Among other things, the gallery is displaying a full run of the mythic magazine – 13 issues from 1962 to 1965, featuring many of the prominent poets, writers, and artists living in the neighborhood at the time: Allen Ginsberg, Leroi Jones, Andy Warhol, Herbert Huncke, Ted Berrigan, Frank O’Hara, William S. Burroughs and a host of others. Laboriously produced on a mimeograph machine from a “secret location on the Lower East Side,” the journal heralded a “mimeo revolution” of small presses. It also sparked censorship battles, with its dedication to free expression and its defiance of societal conventions regarding sexual freedom and drug usage.
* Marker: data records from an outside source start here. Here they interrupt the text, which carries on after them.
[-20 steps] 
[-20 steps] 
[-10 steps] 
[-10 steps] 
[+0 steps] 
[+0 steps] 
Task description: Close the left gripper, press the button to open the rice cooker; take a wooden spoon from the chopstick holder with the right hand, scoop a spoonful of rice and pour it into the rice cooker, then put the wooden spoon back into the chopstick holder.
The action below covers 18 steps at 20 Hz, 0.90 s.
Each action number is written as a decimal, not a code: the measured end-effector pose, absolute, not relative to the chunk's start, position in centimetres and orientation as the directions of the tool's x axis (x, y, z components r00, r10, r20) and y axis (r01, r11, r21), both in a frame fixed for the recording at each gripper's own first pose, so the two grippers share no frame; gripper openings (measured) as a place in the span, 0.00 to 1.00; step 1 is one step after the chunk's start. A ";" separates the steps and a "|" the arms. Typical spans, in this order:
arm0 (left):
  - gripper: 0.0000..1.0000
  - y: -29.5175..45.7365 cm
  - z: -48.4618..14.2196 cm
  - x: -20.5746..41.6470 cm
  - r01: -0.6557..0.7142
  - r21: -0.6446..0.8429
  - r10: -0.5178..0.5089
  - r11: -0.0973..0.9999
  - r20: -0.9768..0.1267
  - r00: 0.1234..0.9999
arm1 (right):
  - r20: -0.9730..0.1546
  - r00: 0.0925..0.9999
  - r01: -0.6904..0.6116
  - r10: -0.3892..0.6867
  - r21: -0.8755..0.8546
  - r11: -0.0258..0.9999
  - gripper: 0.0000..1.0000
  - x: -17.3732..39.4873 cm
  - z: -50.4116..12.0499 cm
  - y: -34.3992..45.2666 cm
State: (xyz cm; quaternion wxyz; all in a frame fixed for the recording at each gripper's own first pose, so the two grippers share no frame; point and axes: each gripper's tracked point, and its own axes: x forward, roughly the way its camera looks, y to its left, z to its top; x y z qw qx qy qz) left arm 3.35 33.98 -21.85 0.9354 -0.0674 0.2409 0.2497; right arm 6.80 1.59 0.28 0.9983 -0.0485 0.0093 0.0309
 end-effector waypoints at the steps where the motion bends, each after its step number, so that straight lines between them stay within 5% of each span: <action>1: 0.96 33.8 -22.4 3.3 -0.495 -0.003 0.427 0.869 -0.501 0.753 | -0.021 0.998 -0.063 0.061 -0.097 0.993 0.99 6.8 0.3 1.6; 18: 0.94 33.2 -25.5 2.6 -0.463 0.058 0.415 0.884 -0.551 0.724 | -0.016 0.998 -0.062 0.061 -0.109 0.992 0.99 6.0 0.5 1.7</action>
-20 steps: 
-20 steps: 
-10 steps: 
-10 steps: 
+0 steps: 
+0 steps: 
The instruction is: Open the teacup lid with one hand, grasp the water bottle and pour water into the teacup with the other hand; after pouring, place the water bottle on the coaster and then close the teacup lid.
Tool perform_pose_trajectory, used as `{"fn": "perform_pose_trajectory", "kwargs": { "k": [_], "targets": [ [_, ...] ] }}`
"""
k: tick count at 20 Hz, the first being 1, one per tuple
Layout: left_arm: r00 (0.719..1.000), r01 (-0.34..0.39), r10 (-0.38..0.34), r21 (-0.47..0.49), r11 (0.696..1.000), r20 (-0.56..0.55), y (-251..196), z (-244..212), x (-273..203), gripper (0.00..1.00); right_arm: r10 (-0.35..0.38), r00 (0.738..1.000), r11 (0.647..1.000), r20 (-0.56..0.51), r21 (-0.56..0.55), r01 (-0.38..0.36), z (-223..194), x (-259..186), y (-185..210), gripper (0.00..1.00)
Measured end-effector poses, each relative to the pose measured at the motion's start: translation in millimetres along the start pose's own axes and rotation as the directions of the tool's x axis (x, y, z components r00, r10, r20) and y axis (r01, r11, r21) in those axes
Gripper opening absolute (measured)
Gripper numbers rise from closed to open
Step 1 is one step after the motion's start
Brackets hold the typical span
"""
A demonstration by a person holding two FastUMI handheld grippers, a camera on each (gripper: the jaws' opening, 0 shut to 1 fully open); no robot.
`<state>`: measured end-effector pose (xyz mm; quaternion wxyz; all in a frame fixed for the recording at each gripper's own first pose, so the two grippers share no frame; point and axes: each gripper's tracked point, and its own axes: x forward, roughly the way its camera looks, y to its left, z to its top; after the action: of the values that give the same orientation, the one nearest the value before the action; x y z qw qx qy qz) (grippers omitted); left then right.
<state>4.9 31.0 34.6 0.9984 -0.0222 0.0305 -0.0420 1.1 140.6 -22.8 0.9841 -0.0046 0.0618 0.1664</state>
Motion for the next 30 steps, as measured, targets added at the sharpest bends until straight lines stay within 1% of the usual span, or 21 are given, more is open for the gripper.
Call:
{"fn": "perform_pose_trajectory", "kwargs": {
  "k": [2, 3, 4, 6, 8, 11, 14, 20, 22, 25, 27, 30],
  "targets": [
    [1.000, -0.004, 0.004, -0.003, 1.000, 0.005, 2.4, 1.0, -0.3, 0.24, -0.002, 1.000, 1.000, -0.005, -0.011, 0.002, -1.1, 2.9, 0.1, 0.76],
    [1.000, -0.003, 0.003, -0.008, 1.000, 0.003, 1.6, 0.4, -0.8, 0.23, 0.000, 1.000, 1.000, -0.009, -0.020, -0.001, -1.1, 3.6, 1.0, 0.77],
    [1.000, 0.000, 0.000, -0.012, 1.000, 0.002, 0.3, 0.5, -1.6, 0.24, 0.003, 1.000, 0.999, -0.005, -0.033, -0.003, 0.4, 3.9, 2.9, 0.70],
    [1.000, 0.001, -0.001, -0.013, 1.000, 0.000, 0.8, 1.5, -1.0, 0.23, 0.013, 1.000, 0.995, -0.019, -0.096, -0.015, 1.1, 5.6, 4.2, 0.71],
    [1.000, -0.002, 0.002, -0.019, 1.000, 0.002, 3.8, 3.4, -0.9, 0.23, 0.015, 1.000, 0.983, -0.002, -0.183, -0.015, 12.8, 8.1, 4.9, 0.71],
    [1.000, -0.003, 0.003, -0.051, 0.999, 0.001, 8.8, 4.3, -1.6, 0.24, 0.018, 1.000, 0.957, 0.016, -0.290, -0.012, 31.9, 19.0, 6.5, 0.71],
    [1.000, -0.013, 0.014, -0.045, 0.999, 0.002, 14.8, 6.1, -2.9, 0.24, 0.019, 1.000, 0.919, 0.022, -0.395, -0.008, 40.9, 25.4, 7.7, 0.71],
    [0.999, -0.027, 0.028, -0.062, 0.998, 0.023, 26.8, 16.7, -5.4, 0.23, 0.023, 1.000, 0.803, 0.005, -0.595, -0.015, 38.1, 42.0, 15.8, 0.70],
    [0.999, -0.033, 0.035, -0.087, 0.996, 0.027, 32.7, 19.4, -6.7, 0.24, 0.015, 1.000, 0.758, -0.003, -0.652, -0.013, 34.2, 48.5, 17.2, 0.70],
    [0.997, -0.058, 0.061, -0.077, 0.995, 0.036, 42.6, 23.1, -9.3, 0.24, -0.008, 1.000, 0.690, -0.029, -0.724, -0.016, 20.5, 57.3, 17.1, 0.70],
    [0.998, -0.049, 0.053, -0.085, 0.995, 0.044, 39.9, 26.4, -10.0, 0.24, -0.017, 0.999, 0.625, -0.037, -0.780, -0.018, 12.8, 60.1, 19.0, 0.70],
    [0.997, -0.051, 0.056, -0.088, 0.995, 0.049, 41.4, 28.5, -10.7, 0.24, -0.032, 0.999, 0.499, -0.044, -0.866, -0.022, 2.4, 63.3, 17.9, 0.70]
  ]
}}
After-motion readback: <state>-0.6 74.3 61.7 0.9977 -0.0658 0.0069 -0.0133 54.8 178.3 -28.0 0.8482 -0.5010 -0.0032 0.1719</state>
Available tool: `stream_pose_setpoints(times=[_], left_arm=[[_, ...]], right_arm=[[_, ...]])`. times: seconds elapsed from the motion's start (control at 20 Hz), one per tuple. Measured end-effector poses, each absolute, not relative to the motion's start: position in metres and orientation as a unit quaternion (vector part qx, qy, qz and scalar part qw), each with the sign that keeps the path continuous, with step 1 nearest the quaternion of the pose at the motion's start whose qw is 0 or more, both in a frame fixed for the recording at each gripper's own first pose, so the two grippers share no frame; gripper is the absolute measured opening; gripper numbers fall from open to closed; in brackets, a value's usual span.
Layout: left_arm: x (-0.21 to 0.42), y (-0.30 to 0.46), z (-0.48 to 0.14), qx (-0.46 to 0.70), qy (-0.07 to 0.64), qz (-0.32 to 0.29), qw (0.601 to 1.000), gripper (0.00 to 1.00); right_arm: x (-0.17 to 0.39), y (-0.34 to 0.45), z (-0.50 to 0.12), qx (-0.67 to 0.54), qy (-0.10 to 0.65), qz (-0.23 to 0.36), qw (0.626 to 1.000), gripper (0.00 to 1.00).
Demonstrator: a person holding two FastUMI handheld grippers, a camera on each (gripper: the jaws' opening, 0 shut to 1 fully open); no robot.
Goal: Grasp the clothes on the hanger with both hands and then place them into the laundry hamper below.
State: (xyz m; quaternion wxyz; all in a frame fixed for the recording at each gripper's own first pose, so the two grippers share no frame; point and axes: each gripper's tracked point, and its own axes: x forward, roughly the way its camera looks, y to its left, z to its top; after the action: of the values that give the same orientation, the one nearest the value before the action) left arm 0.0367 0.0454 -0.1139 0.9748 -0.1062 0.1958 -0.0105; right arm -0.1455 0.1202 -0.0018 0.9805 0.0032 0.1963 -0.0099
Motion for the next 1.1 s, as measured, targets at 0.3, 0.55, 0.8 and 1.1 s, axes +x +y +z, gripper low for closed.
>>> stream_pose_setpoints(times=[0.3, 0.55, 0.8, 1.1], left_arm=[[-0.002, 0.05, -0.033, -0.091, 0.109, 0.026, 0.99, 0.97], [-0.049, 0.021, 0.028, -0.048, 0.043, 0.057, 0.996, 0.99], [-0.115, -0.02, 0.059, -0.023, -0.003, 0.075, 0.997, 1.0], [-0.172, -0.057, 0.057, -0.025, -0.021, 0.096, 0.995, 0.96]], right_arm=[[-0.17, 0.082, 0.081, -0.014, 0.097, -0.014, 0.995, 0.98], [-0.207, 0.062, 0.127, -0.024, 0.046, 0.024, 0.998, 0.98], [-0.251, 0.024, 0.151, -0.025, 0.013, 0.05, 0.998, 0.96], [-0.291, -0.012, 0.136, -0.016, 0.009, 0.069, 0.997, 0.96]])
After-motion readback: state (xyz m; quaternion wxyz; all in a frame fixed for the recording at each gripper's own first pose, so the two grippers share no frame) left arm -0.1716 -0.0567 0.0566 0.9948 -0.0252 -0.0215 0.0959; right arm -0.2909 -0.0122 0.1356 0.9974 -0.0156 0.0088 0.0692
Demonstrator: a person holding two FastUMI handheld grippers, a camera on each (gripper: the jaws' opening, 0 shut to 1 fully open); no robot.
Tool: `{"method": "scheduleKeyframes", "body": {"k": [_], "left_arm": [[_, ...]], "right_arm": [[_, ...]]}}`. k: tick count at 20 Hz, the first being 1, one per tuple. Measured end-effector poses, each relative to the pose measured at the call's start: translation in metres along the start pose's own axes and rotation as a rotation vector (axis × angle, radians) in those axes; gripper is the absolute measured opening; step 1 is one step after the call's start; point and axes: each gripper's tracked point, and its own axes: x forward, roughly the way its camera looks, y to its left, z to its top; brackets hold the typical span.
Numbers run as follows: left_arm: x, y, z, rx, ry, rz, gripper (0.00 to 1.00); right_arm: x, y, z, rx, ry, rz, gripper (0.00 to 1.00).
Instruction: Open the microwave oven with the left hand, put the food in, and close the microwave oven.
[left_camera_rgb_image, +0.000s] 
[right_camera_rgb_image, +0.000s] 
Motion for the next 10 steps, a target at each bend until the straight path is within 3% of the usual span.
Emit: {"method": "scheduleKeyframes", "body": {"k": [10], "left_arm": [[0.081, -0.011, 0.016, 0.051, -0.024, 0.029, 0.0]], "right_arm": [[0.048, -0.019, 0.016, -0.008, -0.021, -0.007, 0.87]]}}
An opening party for the show will be held at Boo Hooray Gallery (265 Canal Street, 6th floor) on Feb. 16 from 6 p.m. to 9 p.m. Of course, Mr. Sanders was also closely tied to another exemplar of the underground press, The East Village Other, so consider this a warm-up for “Blowing Minds: The East Village Other, The Rise of Underground Comix and the Alternative Press” on Feb. 28.